EXERCISE OBJECTIVE - Starting at the line holding "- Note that" and finishing at the line holding "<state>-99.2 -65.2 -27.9", transcribe the material exactly, keeping both ends but no pictures.

EXTRACTED DATA -
■ ■ ■

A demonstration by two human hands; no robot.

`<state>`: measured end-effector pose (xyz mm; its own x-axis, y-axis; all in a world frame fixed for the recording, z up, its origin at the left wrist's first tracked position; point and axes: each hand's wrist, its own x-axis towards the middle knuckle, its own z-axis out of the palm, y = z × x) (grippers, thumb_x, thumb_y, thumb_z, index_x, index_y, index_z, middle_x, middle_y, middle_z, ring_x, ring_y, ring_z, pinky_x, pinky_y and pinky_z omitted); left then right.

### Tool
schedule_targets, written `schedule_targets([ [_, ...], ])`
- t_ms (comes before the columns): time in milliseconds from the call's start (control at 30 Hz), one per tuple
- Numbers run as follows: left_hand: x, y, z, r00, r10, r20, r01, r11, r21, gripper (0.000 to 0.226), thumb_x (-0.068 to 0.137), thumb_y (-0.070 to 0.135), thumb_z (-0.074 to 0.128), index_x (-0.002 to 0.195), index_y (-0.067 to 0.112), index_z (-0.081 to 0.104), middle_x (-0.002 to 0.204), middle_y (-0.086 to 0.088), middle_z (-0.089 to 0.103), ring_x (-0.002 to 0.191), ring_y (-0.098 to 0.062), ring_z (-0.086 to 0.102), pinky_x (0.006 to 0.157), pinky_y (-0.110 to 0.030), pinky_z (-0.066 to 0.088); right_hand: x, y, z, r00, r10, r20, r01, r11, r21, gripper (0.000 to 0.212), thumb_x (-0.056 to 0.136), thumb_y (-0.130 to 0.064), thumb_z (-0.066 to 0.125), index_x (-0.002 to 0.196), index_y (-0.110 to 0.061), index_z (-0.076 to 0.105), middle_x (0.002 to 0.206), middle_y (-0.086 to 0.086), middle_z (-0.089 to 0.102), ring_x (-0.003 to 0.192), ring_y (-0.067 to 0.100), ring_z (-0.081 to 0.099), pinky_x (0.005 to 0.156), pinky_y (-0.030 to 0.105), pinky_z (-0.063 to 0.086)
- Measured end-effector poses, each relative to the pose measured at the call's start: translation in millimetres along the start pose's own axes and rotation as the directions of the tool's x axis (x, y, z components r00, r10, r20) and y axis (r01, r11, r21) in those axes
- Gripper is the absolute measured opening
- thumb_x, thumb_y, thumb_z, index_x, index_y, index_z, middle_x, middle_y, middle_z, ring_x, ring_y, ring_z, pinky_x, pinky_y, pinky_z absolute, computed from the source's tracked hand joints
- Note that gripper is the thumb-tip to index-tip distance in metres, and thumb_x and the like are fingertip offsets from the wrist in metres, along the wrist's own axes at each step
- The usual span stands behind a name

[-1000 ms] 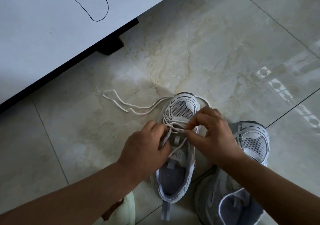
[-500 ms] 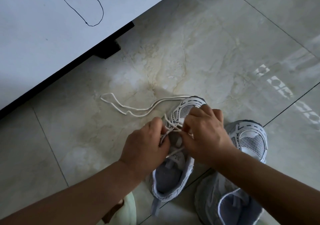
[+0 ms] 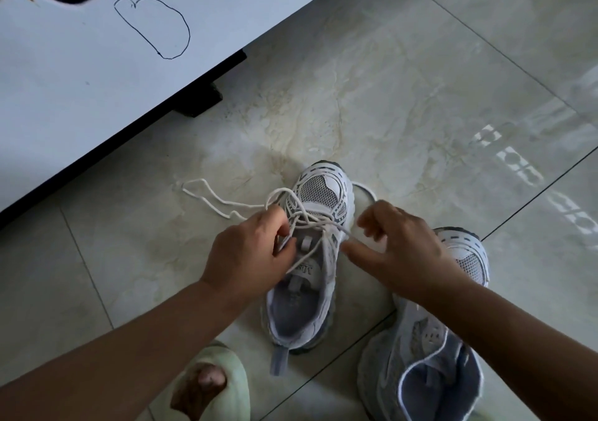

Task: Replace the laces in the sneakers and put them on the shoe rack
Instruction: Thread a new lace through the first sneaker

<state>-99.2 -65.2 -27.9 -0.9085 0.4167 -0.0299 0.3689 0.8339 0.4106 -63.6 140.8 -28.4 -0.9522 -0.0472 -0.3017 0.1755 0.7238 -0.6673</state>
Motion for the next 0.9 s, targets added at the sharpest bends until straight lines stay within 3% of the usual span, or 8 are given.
schedule_targets([
  [67,0,0,0,1.000,-0.025,0.003,0.025,1.000,-0.007,0.023,0.073,0.023,0.075,0.074,0.016,0.053,0.059,0.007,0.052,0.050,-0.023,0.053,0.048,-0.024,0.034,8,-8,4,0.999,-0.008,0.044,0.007,1.000,0.026,0.047,0.077,-0.055,0.054,0.115,-0.027,0.051,0.097,-0.012,0.056,0.086,0.006,0.054,0.073,0.027,0.046],
  [133,1,1,0,0.999,-0.046,0.008,0.046,0.999,-0.001,0.025,0.074,0.026,0.075,0.074,0.018,0.052,0.059,0.009,0.048,0.051,-0.022,0.052,0.049,-0.024,0.032,15,-14,11,0.999,-0.047,0.025,0.045,0.997,0.067,0.037,0.085,-0.041,0.060,0.116,-0.023,0.056,0.097,-0.008,0.060,0.083,0.005,0.052,0.068,0.022,0.039],
  [267,2,4,1,0.996,-0.077,0.044,0.078,0.997,-0.025,0.025,0.079,0.024,0.070,0.075,0.019,0.046,0.062,0.009,0.049,0.056,-0.024,0.051,0.050,-0.026,0.029,26,-14,17,0.998,-0.029,-0.046,0.032,0.998,0.061,0.017,0.084,-0.028,0.065,0.075,-0.014,0.061,0.065,-0.006,0.053,0.057,0.008,0.045,0.051,0.018,0.033],
  [433,6,3,0,0.997,-0.072,0.032,0.072,0.997,-0.012,0.034,0.076,0.007,0.066,0.071,0.019,0.034,0.053,0.013,0.031,0.047,-0.028,0.043,0.044,-0.024,0.020,15,13,10,0.998,-0.059,-0.016,0.057,0.995,-0.080,0.029,0.081,-0.017,0.062,0.058,-0.017,0.044,0.058,-0.010,0.040,0.052,0.002,0.037,0.049,0.022,0.025],
  [533,4,1,-1,0.996,-0.087,0.031,0.088,0.996,-0.022,0.036,0.074,0.007,0.067,0.071,0.020,0.034,0.051,0.014,0.025,0.047,-0.031,0.048,0.047,-0.026,0.024,2,34,0,0.992,0.101,0.082,-0.083,0.977,-0.197,0.030,0.080,-0.021,0.060,0.055,-0.022,0.043,0.060,-0.007,0.047,0.055,0.007,0.044,0.050,0.021,0.030],
  [667,3,2,2,0.996,-0.084,0.032,0.085,0.996,-0.027,0.033,0.077,0.012,0.067,0.072,0.022,0.035,0.053,0.012,0.031,0.051,-0.030,0.049,0.051,-0.026,0.026,0,24,0,0.985,0.125,0.118,-0.118,0.991,-0.061,0.015,0.076,-0.035,0.060,0.074,-0.022,0.055,0.070,-0.007,0.057,0.065,0.010,0.055,0.062,0.028,0.048],
  [800,4,3,3,0.995,-0.088,0.049,0.089,0.995,-0.039,0.028,0.081,0.016,0.064,0.073,0.021,0.037,0.058,0.009,0.040,0.058,-0.030,0.050,0.052,-0.027,0.026,10,3,10,0.998,-0.052,0.027,0.051,0.997,0.053,0.033,0.081,-0.036,0.064,0.110,-0.021,0.057,0.089,-0.011,0.058,0.079,0.006,0.055,0.068,0.018,0.042],
  [900,5,3,4,0.995,-0.081,0.058,0.084,0.996,-0.042,0.029,0.082,0.019,0.064,0.073,0.021,0.036,0.055,0.010,0.036,0.055,-0.026,0.043,0.049,-0.028,0.022,16,-7,18,0.989,-0.125,-0.080,0.133,0.987,0.095,0.016,0.084,-0.021,0.065,0.098,-0.013,0.065,0.080,-0.007,0.060,0.072,0.008,0.054,0.064,0.020,0.045],
])
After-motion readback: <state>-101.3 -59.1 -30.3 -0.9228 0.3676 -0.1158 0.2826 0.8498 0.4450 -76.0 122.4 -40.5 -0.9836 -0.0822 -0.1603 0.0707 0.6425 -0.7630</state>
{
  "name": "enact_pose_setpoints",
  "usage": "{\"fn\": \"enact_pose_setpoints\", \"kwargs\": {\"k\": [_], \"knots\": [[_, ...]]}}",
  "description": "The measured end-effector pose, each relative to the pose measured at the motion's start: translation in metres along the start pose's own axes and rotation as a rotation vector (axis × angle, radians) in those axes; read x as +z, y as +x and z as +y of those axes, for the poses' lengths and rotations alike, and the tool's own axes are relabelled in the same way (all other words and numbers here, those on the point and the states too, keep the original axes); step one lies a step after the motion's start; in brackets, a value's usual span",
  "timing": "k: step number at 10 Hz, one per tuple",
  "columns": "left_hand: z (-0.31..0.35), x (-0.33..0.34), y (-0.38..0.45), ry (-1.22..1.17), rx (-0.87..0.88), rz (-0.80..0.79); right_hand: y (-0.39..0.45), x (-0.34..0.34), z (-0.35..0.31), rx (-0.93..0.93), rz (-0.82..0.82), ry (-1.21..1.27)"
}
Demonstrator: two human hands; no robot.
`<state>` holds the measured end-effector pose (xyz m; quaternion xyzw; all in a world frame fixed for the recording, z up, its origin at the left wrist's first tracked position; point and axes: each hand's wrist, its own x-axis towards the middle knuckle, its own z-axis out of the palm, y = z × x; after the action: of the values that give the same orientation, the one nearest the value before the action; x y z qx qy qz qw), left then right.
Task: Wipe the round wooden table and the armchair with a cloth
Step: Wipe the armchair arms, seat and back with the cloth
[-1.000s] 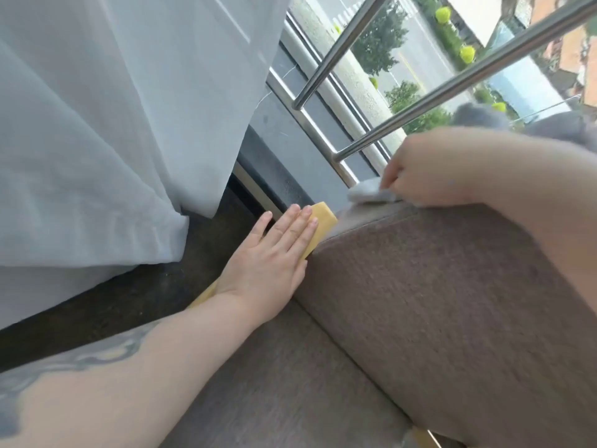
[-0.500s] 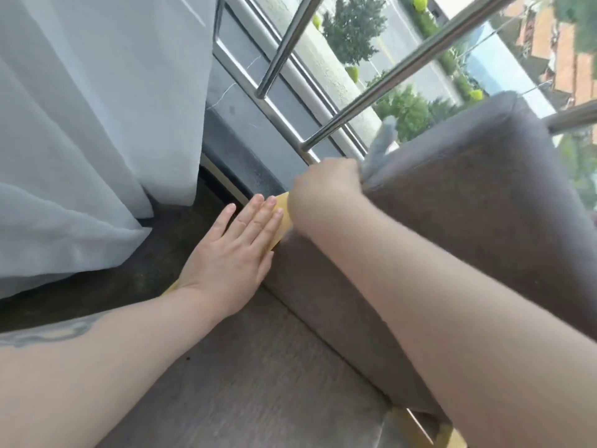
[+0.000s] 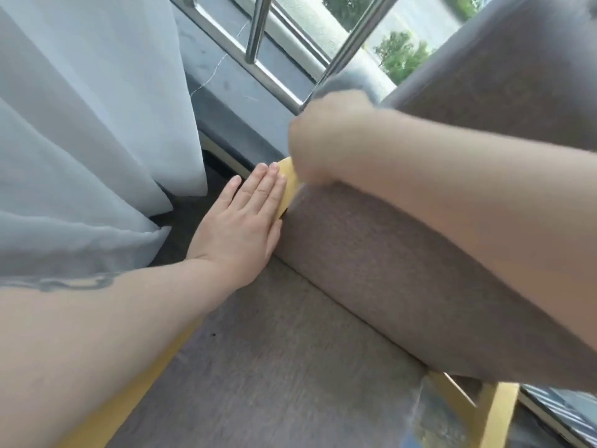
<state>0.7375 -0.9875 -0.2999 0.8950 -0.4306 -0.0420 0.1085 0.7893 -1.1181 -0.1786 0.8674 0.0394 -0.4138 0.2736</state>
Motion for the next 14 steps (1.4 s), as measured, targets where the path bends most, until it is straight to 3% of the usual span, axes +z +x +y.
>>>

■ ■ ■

WRITTEN ANSWER -
- Note that gripper is the thumb-tip to index-tip distance in metres, and thumb_x and the like are fingertip offsets from the wrist in metres, along the wrist's own axes at each step
- The usual span stands behind a name

[-1000 ms] 
[-500 ms] 
[+0 ms] 

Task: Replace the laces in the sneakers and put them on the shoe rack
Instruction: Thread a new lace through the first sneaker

<state>-99.2 -65.2 -27.9 -0.9085 0.4167 -0.0299 0.3689 0.8339 0.4106 -63.6 140.8 -28.4 -0.9522 -0.0472 -0.3017 0.1755 0.7238 -0.6673</state>

Nothing further is required of this output.